D300, teachers union to meet with mediator
By Emily McFarlan email@example.com August 9, 2012 2:08PM
Back to school
Don’t forget to set your alarm clocks! The first day of school in Community Unit School District 300 is on Monday.
Updated: September 11, 2012 6:16AM
CARPENTERSVILLE — The Illinois Educational Labor Relations Board has assigned Community Unit School District 300 and its teachers union a mediator in their ongoing contract negotiations, the school board announced Thursday.
All three now are working together to schedule a series of mediation sessions beginning as early as Sept. 6, according to a statement posted on the District 300 website.
“In the meantime, the board remains optimistic in its ability to collaborate with LEAD 300 so that the district can continue to live within its limited financial means and stay focused on students,” the district statement said.
Both the Carpentersville-based district and LEAD, the Local Educators Association of District 300, have pointed to class sizes as a sticking point in their negotiations, which began in November.
The school board has “in no way proposed any increase” to class sizes, according to the district statement. It has planned to maintain the same class size caps as in recent years in elementary school, as well as average class sizes in middle and high school, it said.
Those caps have limited elementary school classrooms to 33 students in kindergarten, 35 in first and second grades, and 37 in third through fifth grades, LEAD President Kolleen Hanetho said.
During negotiations, the teachers union has proposed lowering those class sizes.
“They’re out of line with surrounding districts. They’re out of line with what’s educationally appropriate,” Hanetho said. “That’s coming from me as an educator and a parent in District 300.”
District 300 and its union also have discussed the issue of “overload pay” for teachers, according to the district. The district must pay teachers overload — above and beyond their regular salary — when they have more students in their classrooms than the caps and averages defined in their contract, it said.
While the school board would like to lower class sizes, it also would like to reduce the expense of overload pay, according to the district statement.
The only way to do that, Hanetho said, would be to hire more teachers or to not pay teachers overload, something that could be negotiated.
“I would like to do that, too. I would much rather have more teachers and lower class sizes and no overload pay,” she said.
The district paid $1.28 million in overload to 340 teachers in the 2010-11 school year and $800,000 in 2011-12, it said. If it lowered class sizes by an average one student per class, that would cost the district $1 million to $1.4 million a year, it said.

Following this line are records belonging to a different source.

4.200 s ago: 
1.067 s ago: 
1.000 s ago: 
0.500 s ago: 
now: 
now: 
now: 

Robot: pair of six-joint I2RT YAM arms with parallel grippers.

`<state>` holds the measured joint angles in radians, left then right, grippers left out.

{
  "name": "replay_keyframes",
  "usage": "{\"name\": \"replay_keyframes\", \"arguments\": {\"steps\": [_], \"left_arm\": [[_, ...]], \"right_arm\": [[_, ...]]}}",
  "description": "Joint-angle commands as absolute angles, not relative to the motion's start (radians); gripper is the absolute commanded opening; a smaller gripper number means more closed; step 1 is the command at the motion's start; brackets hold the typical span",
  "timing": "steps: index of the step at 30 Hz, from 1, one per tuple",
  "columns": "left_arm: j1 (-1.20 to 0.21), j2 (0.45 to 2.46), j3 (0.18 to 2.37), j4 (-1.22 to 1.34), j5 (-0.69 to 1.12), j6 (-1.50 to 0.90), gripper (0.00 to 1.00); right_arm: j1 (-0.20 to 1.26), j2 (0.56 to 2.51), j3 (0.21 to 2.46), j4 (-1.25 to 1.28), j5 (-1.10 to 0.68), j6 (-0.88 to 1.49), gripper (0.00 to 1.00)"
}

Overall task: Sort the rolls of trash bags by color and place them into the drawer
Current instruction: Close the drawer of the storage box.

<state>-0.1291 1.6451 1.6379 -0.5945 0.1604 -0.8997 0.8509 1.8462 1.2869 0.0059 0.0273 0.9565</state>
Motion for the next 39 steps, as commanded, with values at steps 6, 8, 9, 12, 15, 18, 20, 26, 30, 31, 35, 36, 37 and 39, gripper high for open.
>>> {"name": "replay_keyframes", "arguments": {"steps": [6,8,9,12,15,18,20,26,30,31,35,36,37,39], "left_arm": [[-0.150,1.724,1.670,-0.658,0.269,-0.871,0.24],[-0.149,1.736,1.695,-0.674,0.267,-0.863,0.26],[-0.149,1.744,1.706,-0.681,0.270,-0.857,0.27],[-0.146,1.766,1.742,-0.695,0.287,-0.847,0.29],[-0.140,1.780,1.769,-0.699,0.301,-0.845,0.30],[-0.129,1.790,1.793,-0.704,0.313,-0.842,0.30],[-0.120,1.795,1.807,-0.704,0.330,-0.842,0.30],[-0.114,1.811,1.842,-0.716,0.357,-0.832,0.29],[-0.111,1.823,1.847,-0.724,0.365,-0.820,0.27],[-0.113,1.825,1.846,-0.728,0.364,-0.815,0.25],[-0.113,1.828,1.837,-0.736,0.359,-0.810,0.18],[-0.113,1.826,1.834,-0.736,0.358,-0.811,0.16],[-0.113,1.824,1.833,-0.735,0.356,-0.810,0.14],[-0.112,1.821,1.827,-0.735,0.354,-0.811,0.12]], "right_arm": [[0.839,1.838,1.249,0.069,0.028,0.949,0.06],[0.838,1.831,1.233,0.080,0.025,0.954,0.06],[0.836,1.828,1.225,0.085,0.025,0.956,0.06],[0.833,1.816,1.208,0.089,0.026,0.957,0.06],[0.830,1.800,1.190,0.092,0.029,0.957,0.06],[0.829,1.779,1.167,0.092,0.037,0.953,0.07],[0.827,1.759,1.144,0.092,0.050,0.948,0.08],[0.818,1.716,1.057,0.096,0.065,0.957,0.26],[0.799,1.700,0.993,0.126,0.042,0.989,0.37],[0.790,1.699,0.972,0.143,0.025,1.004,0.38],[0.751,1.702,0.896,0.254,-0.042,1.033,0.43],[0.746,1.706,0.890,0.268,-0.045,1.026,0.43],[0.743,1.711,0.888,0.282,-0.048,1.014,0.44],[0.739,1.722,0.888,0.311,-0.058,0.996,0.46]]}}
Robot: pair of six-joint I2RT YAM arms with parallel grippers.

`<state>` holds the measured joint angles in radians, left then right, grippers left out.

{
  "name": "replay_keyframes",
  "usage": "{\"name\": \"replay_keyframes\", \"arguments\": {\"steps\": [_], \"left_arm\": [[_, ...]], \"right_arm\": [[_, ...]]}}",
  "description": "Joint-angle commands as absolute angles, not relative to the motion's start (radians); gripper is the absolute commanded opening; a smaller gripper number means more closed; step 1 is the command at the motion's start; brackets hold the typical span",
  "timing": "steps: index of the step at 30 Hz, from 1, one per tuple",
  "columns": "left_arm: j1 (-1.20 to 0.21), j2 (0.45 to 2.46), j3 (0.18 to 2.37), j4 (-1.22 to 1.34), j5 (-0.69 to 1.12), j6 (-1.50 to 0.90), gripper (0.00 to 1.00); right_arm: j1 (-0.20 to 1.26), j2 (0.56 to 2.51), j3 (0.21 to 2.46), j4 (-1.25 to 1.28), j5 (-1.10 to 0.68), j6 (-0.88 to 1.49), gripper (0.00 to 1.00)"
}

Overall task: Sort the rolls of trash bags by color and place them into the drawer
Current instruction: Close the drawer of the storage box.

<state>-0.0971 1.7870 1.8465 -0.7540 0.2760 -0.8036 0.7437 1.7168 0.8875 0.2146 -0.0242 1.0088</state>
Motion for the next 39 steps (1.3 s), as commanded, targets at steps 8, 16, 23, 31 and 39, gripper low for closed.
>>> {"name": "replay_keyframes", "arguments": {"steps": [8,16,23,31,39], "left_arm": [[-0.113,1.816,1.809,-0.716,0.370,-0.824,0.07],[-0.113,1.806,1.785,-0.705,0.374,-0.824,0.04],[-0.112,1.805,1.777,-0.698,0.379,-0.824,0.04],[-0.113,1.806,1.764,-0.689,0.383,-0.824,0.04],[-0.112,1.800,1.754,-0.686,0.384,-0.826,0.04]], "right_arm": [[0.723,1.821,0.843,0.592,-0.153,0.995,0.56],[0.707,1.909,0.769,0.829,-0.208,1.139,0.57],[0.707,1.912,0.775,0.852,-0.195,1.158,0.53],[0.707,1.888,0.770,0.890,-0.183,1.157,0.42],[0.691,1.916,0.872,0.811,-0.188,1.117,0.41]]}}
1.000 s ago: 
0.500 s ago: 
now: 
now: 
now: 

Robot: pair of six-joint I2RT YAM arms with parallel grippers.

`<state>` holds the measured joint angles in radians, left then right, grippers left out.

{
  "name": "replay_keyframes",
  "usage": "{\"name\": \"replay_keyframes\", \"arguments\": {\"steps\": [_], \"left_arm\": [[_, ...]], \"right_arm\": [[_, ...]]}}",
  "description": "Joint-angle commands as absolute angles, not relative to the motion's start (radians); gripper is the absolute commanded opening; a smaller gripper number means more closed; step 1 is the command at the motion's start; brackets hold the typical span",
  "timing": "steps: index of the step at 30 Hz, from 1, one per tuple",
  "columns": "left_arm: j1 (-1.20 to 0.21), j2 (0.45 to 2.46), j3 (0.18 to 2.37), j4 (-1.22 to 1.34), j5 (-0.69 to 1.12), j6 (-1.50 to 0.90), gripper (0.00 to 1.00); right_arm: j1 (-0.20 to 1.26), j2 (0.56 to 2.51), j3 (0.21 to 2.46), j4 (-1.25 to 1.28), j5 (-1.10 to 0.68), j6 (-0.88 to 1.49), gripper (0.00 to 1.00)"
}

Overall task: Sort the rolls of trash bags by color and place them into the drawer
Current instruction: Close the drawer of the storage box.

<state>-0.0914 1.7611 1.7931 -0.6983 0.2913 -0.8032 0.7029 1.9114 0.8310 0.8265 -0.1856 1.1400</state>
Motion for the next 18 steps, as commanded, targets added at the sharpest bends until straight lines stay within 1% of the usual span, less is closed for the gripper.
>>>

“The D300 budget is already tight and will only grow tighter in the near future when the state reforms the amount of pension contributions that each district must contribute for its employees,” but that cost could be absorbed through contract negotiations, it said.
The school board says it needs more salary specifics from LEAD before it can analyze the affordability of union’s proposal. Hanetho said the union’s negotiating team had been prepared to present that information at the meeting at which the district’s team suggested mediation, although it’s likely the district was not aware of that at that time.
“I’m looking forward to the opportunity to sit down with the district and a mediator and come to a resolution so we can get back to what’s really important, and that is educating the students of District 300,” she said.
The district and its teachers union last agreed to a one-year collective bargaining contract in spring 2011. That contract expired July 1, although its terms roll forward until both parties agree to a new contract, officials have said.